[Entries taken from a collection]
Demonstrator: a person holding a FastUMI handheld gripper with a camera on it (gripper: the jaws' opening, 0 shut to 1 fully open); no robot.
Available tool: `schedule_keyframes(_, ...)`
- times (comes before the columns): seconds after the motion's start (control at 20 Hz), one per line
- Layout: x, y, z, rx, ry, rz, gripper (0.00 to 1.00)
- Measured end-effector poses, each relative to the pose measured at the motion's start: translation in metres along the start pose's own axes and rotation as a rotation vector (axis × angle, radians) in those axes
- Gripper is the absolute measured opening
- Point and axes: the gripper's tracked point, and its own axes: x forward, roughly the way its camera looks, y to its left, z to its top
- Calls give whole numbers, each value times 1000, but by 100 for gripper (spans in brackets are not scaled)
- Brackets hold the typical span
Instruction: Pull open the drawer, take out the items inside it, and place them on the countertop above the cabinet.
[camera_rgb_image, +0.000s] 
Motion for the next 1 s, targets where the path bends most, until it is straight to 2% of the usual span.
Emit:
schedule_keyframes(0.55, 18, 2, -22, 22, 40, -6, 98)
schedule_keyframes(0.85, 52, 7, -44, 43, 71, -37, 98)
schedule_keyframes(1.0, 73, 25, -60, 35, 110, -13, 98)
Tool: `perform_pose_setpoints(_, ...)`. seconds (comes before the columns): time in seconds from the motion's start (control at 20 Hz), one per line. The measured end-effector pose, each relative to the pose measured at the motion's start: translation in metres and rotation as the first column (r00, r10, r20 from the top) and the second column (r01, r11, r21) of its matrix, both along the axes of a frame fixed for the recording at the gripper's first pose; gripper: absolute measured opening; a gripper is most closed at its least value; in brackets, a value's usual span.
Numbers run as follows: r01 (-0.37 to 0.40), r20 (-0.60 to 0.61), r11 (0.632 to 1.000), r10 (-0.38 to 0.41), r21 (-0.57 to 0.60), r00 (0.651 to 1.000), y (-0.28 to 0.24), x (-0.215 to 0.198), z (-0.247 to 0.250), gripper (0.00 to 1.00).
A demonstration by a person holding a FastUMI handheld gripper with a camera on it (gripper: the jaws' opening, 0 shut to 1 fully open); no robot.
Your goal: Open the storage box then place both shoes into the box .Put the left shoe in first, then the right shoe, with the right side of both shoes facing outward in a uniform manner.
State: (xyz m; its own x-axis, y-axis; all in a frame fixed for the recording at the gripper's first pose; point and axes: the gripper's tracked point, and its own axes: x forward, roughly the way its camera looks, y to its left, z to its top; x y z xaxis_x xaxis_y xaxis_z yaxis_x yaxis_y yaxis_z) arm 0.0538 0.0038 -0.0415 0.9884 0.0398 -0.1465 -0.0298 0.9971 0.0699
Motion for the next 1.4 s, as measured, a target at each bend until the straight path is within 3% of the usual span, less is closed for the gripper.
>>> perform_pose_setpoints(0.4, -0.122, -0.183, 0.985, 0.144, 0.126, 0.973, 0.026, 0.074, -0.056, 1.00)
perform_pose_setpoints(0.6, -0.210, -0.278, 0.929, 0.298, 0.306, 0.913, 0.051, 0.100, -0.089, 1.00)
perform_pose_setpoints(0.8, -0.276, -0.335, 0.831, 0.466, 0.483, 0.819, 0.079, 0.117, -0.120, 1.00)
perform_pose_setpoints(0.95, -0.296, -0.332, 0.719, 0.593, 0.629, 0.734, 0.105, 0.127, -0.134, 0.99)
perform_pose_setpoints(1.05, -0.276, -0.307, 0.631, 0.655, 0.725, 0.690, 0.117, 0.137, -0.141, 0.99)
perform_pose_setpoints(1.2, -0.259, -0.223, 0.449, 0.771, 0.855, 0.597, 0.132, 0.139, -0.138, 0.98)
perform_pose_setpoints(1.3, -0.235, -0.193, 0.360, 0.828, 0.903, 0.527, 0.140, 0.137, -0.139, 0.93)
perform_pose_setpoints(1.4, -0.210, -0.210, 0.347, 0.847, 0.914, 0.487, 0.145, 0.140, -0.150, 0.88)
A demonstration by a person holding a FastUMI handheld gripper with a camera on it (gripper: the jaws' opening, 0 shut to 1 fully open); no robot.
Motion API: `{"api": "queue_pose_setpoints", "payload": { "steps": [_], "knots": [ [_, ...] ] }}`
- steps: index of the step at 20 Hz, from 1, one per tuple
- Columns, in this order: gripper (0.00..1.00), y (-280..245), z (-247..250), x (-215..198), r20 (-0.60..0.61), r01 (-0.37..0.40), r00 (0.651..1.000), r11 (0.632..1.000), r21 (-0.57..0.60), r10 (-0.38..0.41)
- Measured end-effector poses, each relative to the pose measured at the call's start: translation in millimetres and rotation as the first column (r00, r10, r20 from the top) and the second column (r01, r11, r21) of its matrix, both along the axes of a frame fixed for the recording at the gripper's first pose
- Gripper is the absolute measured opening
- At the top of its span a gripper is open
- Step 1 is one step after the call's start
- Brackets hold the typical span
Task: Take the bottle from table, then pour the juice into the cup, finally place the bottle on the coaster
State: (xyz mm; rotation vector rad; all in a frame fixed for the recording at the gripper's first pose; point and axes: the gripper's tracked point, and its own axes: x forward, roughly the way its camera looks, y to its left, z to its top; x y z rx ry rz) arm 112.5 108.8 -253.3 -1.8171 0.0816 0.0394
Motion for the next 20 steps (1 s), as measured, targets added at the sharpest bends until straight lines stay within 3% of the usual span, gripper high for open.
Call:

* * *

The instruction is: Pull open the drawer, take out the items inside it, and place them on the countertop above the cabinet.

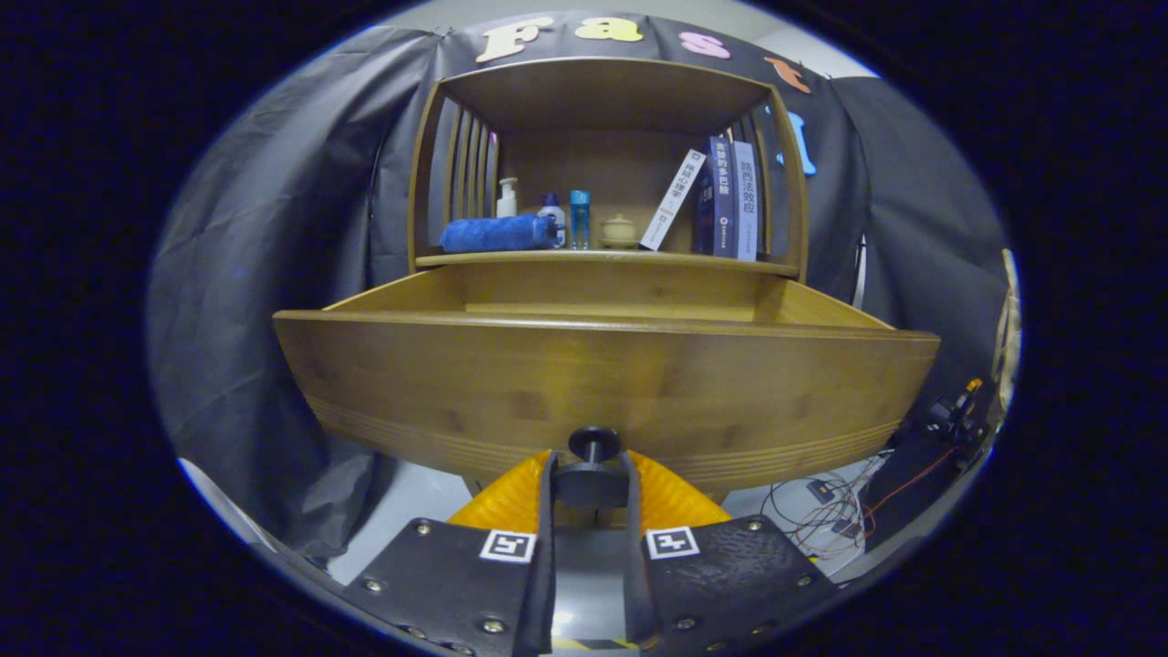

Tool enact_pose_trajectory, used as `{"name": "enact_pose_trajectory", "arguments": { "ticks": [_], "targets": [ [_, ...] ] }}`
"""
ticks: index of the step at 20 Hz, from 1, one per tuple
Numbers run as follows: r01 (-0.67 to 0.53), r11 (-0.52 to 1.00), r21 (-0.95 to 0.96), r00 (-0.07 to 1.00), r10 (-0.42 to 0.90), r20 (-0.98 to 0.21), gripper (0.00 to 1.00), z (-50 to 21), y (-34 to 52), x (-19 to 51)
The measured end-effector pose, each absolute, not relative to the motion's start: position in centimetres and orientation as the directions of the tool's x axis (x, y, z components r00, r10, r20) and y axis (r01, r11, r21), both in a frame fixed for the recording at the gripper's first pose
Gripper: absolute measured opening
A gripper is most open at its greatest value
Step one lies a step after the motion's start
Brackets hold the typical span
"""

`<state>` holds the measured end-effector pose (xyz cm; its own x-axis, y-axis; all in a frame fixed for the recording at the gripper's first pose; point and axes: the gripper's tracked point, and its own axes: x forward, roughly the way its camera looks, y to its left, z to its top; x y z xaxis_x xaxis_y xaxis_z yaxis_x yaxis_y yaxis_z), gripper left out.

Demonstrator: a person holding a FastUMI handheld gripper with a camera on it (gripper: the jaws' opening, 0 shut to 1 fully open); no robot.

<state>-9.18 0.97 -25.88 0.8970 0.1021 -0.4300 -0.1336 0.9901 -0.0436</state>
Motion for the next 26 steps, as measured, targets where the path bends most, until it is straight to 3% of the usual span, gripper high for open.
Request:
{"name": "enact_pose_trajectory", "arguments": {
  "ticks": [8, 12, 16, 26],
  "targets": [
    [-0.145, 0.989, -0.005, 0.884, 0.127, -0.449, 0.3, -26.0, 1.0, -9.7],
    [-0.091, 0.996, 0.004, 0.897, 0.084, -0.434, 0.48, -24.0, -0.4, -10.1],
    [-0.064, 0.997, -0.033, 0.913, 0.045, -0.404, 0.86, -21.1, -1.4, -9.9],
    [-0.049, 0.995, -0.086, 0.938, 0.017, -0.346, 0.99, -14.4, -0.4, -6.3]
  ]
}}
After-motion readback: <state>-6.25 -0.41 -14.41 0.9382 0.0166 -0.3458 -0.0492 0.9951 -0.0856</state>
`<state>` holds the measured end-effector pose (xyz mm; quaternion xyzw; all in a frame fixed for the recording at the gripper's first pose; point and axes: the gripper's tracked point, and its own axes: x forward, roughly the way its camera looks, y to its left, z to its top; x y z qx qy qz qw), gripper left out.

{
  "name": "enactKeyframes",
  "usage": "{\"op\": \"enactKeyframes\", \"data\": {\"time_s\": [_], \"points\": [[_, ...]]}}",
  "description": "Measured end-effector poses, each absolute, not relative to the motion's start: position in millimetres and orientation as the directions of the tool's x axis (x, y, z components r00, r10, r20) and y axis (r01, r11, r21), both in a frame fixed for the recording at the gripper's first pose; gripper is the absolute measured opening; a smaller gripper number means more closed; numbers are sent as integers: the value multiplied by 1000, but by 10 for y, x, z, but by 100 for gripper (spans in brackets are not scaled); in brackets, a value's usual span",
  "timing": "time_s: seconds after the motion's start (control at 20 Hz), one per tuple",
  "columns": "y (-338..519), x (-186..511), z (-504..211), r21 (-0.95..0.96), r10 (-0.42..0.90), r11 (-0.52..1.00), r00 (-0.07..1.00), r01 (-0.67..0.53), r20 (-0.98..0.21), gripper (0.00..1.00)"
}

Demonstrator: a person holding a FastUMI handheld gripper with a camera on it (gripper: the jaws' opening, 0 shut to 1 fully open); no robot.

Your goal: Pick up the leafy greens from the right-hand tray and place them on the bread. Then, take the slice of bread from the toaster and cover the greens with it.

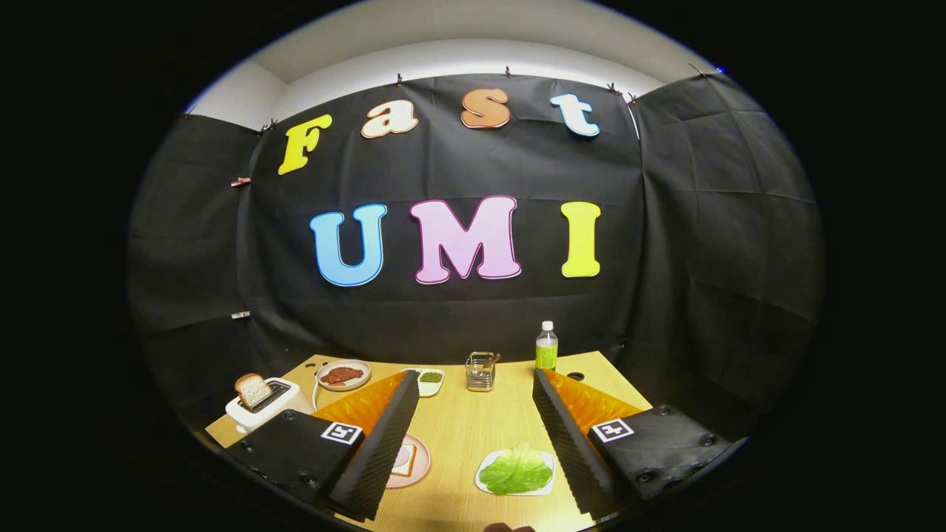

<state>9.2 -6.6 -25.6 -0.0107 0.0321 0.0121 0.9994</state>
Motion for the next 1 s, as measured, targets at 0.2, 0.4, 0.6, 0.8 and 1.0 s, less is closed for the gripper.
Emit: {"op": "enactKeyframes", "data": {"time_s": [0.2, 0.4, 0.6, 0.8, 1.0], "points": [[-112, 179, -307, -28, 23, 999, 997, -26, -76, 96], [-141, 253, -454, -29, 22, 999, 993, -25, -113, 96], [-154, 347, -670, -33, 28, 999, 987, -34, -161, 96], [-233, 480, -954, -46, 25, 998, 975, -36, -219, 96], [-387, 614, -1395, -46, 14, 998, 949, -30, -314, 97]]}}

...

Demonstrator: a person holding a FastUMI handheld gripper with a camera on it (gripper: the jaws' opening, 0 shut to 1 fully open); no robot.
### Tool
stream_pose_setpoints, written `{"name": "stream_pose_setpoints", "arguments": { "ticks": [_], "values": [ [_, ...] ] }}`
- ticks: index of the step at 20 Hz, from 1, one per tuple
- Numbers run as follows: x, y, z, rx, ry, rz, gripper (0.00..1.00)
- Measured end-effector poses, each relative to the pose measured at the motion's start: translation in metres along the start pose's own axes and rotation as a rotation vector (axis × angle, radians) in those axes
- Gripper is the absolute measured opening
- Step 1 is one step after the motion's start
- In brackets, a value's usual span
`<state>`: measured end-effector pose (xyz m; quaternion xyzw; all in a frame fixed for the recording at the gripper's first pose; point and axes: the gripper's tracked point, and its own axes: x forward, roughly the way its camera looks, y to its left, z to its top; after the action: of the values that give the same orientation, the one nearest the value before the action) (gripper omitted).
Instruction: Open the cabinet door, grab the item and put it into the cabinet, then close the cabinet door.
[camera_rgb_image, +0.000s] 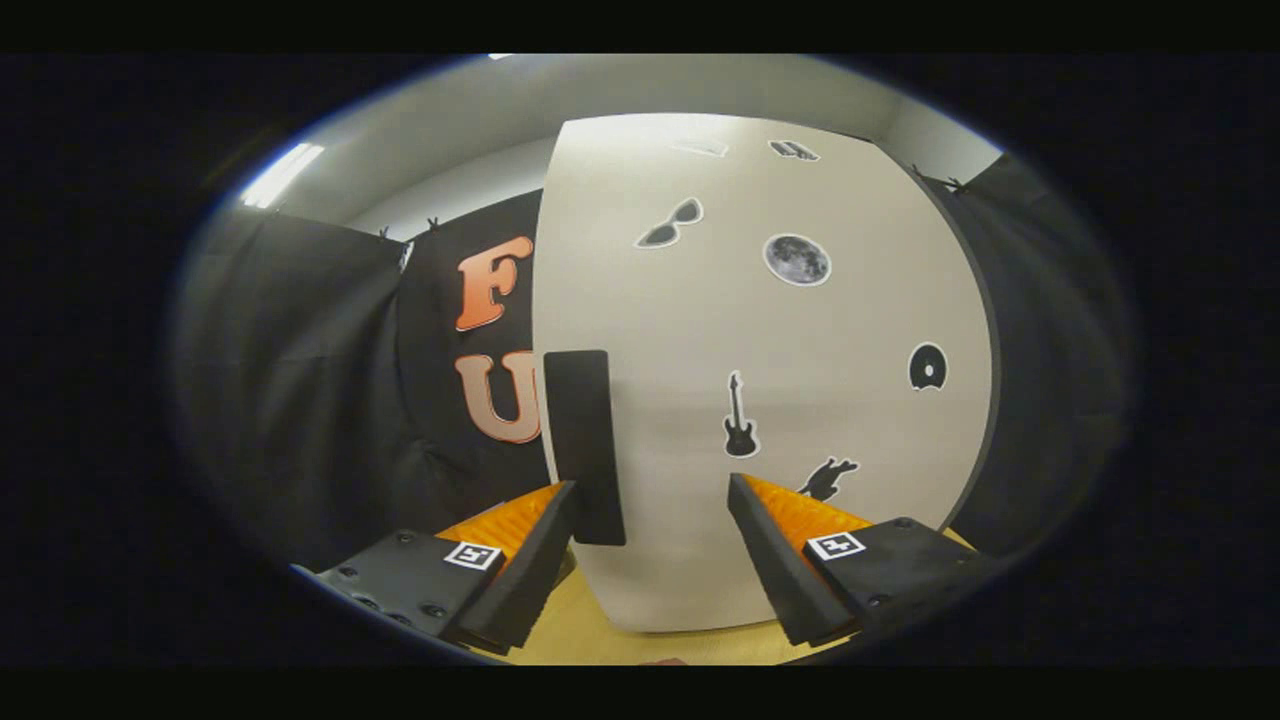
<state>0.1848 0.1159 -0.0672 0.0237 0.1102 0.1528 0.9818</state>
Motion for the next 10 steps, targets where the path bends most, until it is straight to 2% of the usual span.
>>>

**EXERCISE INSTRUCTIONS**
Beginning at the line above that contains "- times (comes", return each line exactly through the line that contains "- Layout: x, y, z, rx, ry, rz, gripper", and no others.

**EXPECTED ANSWER**
- times (comes before the columns): seconds after the motion's start (control at 20 Hz), one per line
- Layout: x, y, z, rx, ry, rz, gripper (0.00 to 1.00)

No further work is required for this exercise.